Mis ojos después de cada bombardeo ya se imaginan el siguiente, sin llorar, las lágrimas son artificiales. Sobre ese globo de agua macilenta, barquitos imaginarios llevan versos a los heridos, a los que pueden ver y oír. Cómala, la de los muertos vivos ya no existe. De Cómala se mudan para la zona del silencio, un no tan recién invento de la comunidad internacional.
Me pongo otras dos gotas, una en cada ojo. No puedo colocarlas con la boca cerrada, me es imposible. Hago con ella como una O corrugada y la lágrima artificial cae en el reseco abismo de lo humano.
La orden divina era cortarles el cuello con afilados cuchillos. Esta imagen acompaña a mis ojos desde hace siglos y hace que sangren cada vez.
De vuelta, el camino polvoriento quedó tejido con hilos rojos, simulaban ríos de interrogantes no resueltas todavía. Ya no se escuchan los lamentos, en cada paso del opresor se pierden. El opresor es un sepulturero de lamentos.
Con el tiempo, los jeroglíficos de sangre se vuelven palabras santificadas para los nuevos sacrificios. Alguien en nombre de algo justifica a alguien. Entre bastidores, los más leves también quieren eternizarse y se hacen fotografías teniendo de fondo el desierto humano.

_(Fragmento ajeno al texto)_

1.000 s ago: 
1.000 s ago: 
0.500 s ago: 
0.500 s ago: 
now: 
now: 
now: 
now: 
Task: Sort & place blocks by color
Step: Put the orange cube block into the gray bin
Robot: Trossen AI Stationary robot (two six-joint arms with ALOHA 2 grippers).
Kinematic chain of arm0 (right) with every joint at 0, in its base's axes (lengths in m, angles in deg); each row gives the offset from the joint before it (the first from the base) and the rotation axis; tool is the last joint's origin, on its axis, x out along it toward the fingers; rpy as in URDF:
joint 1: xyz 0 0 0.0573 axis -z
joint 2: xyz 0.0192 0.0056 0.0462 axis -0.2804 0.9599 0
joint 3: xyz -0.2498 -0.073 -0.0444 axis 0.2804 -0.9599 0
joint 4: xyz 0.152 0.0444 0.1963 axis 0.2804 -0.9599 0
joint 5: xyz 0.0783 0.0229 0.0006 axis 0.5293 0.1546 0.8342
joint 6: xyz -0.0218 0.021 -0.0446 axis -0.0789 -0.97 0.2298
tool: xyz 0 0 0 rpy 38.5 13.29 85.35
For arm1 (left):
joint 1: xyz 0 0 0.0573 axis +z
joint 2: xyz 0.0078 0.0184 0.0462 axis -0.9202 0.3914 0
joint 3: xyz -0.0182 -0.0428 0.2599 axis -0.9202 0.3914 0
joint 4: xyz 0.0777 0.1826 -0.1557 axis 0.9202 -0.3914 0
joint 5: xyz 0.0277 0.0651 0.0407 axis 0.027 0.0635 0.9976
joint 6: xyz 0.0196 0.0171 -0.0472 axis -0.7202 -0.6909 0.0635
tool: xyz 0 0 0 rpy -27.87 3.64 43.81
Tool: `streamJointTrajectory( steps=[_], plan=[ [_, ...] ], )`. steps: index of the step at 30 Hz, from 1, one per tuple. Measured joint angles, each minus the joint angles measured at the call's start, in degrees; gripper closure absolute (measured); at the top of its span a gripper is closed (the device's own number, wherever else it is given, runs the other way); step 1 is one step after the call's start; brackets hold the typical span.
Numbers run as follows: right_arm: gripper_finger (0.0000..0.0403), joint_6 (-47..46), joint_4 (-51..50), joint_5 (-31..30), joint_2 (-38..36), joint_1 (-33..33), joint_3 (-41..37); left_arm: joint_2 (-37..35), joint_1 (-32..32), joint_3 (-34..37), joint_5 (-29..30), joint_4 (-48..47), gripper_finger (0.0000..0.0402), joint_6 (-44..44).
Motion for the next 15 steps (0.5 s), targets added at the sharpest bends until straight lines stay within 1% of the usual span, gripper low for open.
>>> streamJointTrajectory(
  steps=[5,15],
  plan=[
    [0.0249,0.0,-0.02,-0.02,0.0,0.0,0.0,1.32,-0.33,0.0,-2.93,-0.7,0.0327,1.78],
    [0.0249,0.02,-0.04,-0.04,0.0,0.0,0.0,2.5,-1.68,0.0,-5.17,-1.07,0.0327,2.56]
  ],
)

Una imagen herida sana en mis ojos. Es cuestión de tiempo. Después, intentará herirlos con el viejo cuchillo de la revancha.
“La humanidad es mala” les digo a los muchachos. Los malos hacen mucho ruido, se apoderan de las tierras de los terrícolas. Ya no sabemos si somos de la misma casa, estamos rotos por dentro y por fuera. No nos conocemos. Luis me habla de la “lejanía ética”, no nos importa. La cercanía, peor aún, está cercada por la incomprensión. Los cuchillos de la guerra perenne circulan libremente. Estamos quebrados, rotos, nadie está protegido y como al viejo Quijote, perdimos la aureola de caballeros andantes. Cualquiera es capaz de tacharme, una equis sobre mi nombre pretende borrarlo.

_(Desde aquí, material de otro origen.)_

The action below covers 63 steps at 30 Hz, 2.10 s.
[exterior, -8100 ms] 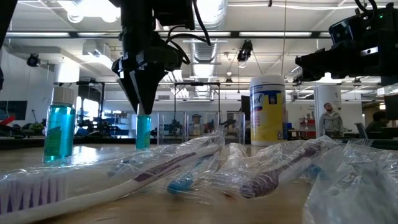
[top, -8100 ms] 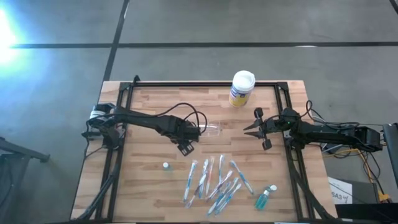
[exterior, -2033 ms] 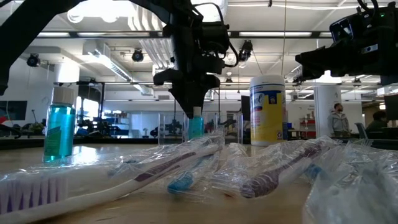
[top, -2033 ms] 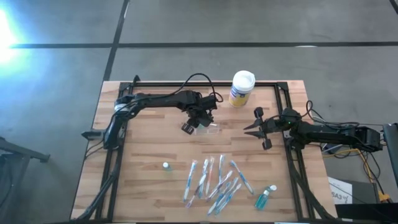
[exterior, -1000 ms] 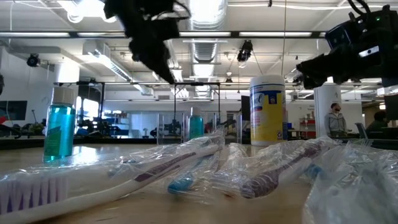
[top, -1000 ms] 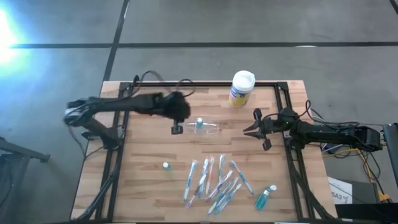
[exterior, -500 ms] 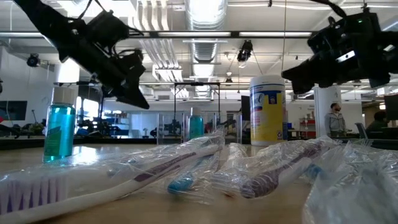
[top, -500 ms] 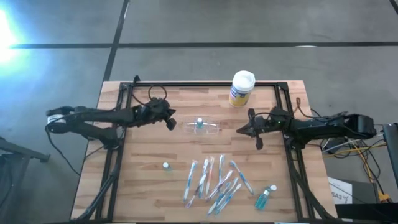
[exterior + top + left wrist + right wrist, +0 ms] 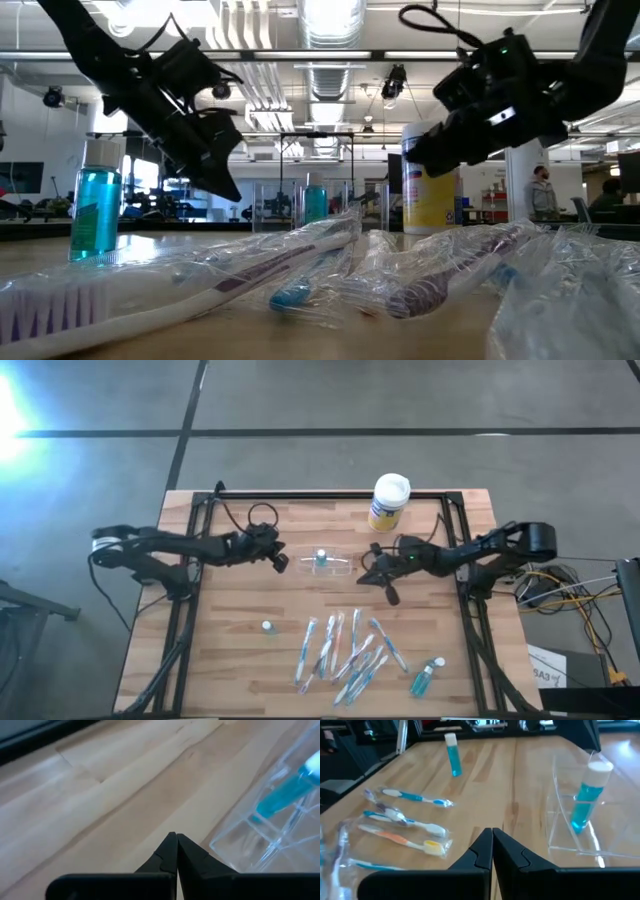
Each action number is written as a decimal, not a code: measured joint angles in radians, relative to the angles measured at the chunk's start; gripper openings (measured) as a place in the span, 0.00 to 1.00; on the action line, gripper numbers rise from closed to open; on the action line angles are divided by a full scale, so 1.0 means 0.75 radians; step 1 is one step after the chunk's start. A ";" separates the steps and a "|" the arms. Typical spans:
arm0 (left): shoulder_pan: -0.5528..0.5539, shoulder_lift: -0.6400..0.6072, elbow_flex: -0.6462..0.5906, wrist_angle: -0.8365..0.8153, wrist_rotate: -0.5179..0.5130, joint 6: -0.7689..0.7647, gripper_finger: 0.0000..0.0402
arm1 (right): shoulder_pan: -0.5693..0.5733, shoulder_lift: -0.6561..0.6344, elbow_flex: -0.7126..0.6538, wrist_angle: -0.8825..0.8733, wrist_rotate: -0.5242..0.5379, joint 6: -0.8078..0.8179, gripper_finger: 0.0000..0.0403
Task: Pick & Place toothbrushing station
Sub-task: Adjust the transparent organizer, then put the blue mouthwash into the transparent organizer
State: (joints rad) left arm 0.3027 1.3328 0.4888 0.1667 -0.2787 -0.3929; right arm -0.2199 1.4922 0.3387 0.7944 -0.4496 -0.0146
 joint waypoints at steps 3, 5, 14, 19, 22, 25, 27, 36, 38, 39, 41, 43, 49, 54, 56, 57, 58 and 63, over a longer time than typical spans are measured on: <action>-0.001 0.040 0.000 0.019 0.000 -0.026 0.01 | 0.000 0.068 0.035 -0.008 -0.004 0.011 0.02; -0.006 0.062 0.000 0.032 -0.001 -0.038 0.01 | 0.000 0.104 0.058 -0.007 -0.004 0.011 0.02; -0.029 0.137 -0.001 0.099 -0.001 -0.057 0.01 | -0.001 0.211 0.122 -0.009 0.128 0.021 0.02; -0.045 0.159 -0.001 0.122 -0.003 -0.063 0.01 | -0.001 0.197 0.123 -0.011 0.151 0.021 0.02; -0.055 0.166 -0.001 0.135 -0.006 -0.070 0.01 | -0.001 0.175 0.118 -0.013 0.222 0.039 0.02; -0.069 0.172 0.003 0.140 -0.008 -0.072 0.01 | -0.001 0.159 0.115 -0.051 0.303 0.059 0.02; -0.075 0.172 0.005 0.138 -0.008 -0.072 0.01 | -0.001 0.150 0.115 -0.081 0.331 0.057 0.02; -0.076 0.167 0.009 0.139 -0.010 -0.071 0.01 | -0.001 0.150 0.115 -0.083 0.398 0.074 0.02; -0.076 0.167 0.009 0.138 -0.009 -0.071 0.01 | -0.001 0.150 0.115 -0.083 0.397 0.081 0.02; -0.076 0.167 0.009 0.139 -0.009 -0.071 0.01 | -0.001 0.150 0.115 -0.083 0.397 0.084 0.02; -0.076 0.167 0.009 0.138 -0.008 -0.071 0.01 | -0.002 0.150 0.115 -0.082 0.398 0.087 0.02; -0.076 0.167 0.009 0.138 -0.006 -0.070 0.01 | -0.002 0.150 0.115 -0.082 0.399 0.087 0.02; -0.076 0.167 0.008 0.137 -0.004 -0.066 0.01 | -0.002 0.150 0.115 -0.079 0.429 0.090 0.02; -0.076 0.152 0.008 0.102 -0.004 -0.044 0.01 | -0.002 0.124 0.107 -0.080 0.336 0.059 0.02; -0.076 0.125 0.006 0.061 -0.003 -0.038 0.01 | -0.001 0.098 0.101 -0.081 0.260 0.048 0.02; -0.076 0.105 0.006 0.042 -0.002 -0.038 0.01 | -0.001 0.083 0.099 -0.080 0.234 0.048 0.02; -0.076 0.081 0.006 0.008 0.000 -0.038 0.01 | -0.001 0.063 0.092 -0.080 0.216 0.049 0.02; -0.075 -0.065 0.006 -0.157 0.050 -0.018 0.01 | 0.001 -0.062 0.037 -0.076 0.174 0.047 0.02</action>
State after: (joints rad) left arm 0.2465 1.2840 0.4931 0.0489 -0.2411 -0.4064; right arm -0.2192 1.4457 0.3665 0.7372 -0.3194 0.0208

No quiero cerrar la boca, quiero mantener los ojos abiertos. Las palabras que salen por la boca montan en el viejo caballo del lenguaje y ratificamos “sin palabras no podemos vivir”. Hablar consigo mismo es un acto doble, de constricción y de liberación. De la mengua al vuelo. En el aleteo se salpican de viento las malas palabras y alguien, con cierto lamento dice “somos de la misma ciudad, de la misma casa, de la misma montaña”. “El silencio cómplice no va con nosotros”. En el teatro del absurdo, las marionetas van perdiendo los hilos, se van desmayando.

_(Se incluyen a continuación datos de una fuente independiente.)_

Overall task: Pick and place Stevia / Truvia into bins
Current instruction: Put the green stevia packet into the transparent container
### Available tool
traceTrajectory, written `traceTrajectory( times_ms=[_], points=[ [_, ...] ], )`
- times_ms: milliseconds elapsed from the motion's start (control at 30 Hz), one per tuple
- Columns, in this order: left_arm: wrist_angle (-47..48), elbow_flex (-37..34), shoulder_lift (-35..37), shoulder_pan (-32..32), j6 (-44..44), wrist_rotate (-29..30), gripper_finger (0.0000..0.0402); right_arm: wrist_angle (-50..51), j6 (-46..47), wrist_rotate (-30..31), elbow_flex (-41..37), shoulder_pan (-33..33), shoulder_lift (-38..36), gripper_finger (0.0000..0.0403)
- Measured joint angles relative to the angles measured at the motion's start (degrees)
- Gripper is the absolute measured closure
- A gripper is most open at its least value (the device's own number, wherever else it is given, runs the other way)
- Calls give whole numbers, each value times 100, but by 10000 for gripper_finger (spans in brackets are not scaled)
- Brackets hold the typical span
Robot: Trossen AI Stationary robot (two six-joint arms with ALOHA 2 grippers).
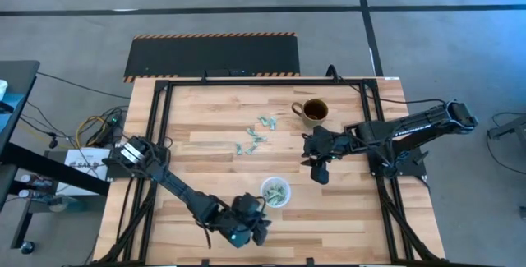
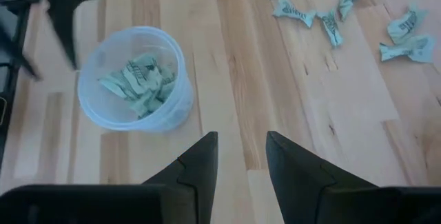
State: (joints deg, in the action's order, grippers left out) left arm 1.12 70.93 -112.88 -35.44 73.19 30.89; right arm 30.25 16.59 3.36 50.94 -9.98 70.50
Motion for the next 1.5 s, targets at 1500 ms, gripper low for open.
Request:
traceTrajectory(
  times_ms=[1500],
  points=[
    [3595, 1859, -1290, 26, 814, 624, 248, 66, -60, 15, 0, 0, -2, 287]
  ],
)
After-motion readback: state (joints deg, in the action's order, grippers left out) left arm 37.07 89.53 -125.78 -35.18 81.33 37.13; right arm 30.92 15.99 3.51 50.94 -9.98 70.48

Hablo por mi boca abierta. En boca abierta entra el mundo y resuena. Tengo el poder del habla, el único poder que tengo, soy un humano de la “parole”, de la palabra que nace en la boca abierta, en el corazón abierto que mana sentimientos. Nos reservamos el silencio para escuchar, o, simplemente para hacer silencio mientras nace un árbol al decir de Vicente Huidobro.
Hablemos con la boca abierta. No para tragarnos al mundo, al humano, al divino. Hablemos como los desheredados de la tierra, Volvamos a ella cada vez, a sufrir, a cantar, a luchar por lo que queremos. Los vientos de fuera y de dentro se pueden juntar para que la lucha siga y “el canto venga solo”.